- [Information provided]
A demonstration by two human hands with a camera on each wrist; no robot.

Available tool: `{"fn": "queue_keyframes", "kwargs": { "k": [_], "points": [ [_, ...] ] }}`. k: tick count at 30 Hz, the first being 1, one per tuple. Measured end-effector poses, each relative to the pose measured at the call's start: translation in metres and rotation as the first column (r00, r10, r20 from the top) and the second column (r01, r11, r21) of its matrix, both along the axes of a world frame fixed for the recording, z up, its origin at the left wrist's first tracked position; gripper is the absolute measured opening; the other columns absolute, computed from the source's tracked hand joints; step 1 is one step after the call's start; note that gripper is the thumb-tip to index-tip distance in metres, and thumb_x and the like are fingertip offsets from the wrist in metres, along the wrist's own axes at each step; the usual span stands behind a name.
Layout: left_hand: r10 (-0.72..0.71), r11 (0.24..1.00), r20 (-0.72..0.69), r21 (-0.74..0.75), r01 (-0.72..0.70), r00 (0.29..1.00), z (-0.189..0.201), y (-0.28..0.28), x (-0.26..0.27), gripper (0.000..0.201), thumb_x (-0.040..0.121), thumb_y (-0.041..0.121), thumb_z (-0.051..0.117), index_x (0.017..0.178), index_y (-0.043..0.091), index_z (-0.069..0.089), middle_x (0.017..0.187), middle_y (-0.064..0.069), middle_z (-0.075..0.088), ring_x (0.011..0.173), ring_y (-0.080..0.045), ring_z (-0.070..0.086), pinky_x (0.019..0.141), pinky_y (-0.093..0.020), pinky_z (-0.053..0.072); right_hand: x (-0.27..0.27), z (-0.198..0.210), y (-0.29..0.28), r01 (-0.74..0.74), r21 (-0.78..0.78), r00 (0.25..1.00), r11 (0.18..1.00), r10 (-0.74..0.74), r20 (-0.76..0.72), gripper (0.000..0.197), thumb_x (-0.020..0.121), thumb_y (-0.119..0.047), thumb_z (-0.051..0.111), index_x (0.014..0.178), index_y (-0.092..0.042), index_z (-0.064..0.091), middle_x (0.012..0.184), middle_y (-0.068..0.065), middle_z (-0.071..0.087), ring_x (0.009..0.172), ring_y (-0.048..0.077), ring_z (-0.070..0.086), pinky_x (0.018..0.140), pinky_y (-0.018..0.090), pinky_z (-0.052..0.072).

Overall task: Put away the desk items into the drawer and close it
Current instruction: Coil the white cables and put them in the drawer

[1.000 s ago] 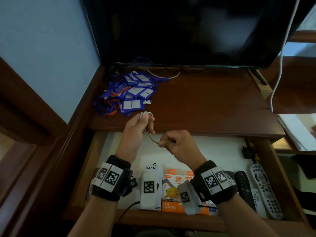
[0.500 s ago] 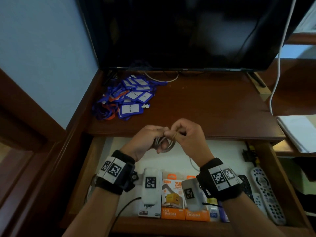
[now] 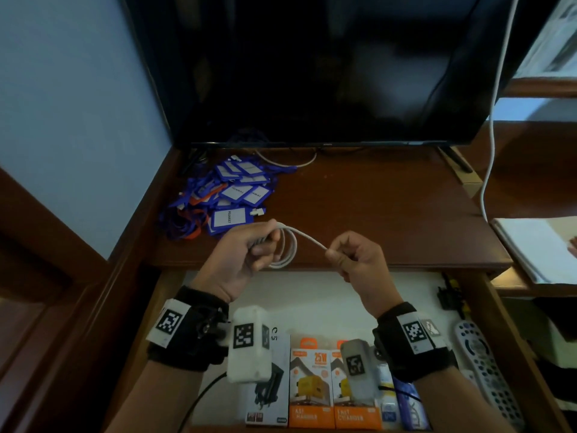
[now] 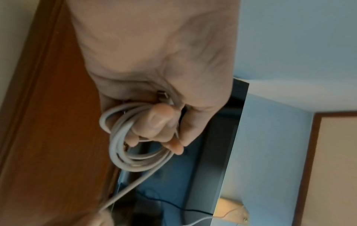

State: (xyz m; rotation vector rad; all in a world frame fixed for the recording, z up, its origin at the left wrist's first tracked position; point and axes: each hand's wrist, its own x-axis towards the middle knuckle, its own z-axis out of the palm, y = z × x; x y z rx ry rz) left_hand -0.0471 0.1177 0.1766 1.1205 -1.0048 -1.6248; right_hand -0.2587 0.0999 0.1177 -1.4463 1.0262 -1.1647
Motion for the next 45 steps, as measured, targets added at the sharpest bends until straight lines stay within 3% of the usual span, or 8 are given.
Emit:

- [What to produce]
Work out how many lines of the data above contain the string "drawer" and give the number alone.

- [Exercise result]
2